-- WHAT YOU WILL DO --
Return each line below exactly as it reads, and omit any image in it.
"""
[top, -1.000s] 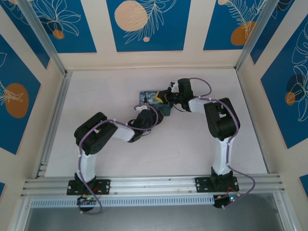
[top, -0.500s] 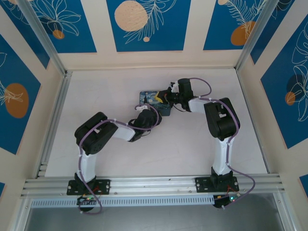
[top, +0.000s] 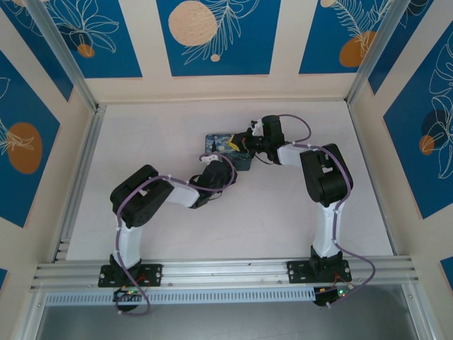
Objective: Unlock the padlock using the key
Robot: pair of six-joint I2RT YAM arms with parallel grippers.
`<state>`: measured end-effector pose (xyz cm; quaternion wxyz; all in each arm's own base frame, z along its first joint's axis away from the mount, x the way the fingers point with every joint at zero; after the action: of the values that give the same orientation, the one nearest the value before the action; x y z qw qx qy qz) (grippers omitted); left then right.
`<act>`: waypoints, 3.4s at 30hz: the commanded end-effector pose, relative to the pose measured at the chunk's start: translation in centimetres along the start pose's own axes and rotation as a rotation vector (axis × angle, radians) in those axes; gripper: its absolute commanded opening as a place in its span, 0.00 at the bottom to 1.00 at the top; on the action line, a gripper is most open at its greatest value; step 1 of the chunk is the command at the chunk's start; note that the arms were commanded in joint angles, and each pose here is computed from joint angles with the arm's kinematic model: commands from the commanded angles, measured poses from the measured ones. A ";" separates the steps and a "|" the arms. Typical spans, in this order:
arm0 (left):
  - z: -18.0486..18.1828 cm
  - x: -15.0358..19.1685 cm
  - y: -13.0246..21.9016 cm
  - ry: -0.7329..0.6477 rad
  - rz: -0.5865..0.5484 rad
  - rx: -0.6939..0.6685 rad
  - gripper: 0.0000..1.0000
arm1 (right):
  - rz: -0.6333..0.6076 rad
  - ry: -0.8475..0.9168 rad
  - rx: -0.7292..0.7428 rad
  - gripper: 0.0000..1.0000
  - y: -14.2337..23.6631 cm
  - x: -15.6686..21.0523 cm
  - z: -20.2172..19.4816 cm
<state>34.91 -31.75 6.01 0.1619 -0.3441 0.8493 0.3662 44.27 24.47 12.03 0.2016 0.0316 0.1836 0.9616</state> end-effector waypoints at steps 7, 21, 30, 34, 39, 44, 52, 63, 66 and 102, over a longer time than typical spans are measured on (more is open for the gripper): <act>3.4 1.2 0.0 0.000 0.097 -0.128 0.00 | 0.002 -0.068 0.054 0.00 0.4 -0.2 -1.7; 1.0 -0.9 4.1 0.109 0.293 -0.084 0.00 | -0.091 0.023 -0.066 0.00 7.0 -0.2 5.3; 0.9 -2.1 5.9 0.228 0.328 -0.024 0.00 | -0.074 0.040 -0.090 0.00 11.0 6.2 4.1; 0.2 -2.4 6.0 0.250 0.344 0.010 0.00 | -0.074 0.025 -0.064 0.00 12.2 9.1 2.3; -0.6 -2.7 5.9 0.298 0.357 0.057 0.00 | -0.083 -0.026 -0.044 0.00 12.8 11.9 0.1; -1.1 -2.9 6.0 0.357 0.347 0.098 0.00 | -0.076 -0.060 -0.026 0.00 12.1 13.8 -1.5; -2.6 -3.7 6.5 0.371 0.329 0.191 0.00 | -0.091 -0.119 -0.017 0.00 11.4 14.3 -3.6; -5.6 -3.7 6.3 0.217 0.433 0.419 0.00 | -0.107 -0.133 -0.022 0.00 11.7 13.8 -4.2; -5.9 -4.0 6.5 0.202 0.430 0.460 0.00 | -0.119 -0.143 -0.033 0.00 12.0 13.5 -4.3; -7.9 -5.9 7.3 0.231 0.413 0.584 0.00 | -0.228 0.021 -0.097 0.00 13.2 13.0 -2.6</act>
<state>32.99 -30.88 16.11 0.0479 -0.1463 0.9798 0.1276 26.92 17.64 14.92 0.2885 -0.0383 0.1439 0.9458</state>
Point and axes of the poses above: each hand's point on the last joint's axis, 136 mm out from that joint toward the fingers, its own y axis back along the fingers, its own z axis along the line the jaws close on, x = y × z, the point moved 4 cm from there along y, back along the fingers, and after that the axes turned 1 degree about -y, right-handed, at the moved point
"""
-- YOUR RESPONSE --
[top, -1.000s] 
[top, -0.500s] 
[top, +0.000s] 
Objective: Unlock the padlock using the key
Robot: pair of six-joint I2RT YAM arms with parallel grippers.
`<state>`: measured end-effector pose (xyz cm; quaternion wxyz; all in each arm's own base frame, z along its first joint's axis away from the mount, x the way the fingers point with every joint at zero; after the action: of the values that give the same orientation, the one nearest the value before the action; x y z qw qx qy qz) (grippers omitted); left then right.
`<act>`: waypoints, 3.4s at 30hz: the commanded end-effector pose, relative to the pose measured at the chunk's start: translation in centimetres along the start pose's own axes and rotation as a rotation vector (axis × angle, radians) in those axes; gripper: its absolute commanded opening as a place in its span, 0.00 at the bottom to 1.00 at the top; on the action line, a gripper is most open at its greatest value; step 1 of the chunk is the command at the chunk's start; note that the arms were commanded in joint angles, and each pose here is computed from joint angles with the arm's kinematic model: commands from the commanded angles, measured poses from the measured ones. A ";" separates the steps and a "|" the arms. Typical spans, in this order:
arm0 (left):
  - z: -18.0486..18.1828 cm
  - x: -15.0358..19.1685 cm
  - y: -13.0246..21.9016 cm
  - ry: -0.7329..0.6477 rad
  - rz: -0.5865..0.5484 rad
  - rx: -0.6939..0.6685 rad
  - gripper: 0.0000..1.0000
arm1 (right):
  - rz: -0.6333..0.6076 rad
  - ry: -0.8475..0.9168 rad
  - rx: -0.7292..0.7428 rad
  - gripper: 0.0000..1.0000
  - y: -14.2337..23.6631 cm
  - x: -15.6686..21.0523 cm
  - z: -20.2172..19.4816 cm
<state>34.91 -31.75 6.01 0.1619 -0.3441 0.8493 0.3662 44.27 24.47 12.03 0.2016 0.0316 0.1836 0.9616</state> end-effector waypoints at steps 7, 21, 30, 34, 39, 44, 52, 63, 66 and 102, over a longer time than typical spans are measured on (more is open for the gripper): <act>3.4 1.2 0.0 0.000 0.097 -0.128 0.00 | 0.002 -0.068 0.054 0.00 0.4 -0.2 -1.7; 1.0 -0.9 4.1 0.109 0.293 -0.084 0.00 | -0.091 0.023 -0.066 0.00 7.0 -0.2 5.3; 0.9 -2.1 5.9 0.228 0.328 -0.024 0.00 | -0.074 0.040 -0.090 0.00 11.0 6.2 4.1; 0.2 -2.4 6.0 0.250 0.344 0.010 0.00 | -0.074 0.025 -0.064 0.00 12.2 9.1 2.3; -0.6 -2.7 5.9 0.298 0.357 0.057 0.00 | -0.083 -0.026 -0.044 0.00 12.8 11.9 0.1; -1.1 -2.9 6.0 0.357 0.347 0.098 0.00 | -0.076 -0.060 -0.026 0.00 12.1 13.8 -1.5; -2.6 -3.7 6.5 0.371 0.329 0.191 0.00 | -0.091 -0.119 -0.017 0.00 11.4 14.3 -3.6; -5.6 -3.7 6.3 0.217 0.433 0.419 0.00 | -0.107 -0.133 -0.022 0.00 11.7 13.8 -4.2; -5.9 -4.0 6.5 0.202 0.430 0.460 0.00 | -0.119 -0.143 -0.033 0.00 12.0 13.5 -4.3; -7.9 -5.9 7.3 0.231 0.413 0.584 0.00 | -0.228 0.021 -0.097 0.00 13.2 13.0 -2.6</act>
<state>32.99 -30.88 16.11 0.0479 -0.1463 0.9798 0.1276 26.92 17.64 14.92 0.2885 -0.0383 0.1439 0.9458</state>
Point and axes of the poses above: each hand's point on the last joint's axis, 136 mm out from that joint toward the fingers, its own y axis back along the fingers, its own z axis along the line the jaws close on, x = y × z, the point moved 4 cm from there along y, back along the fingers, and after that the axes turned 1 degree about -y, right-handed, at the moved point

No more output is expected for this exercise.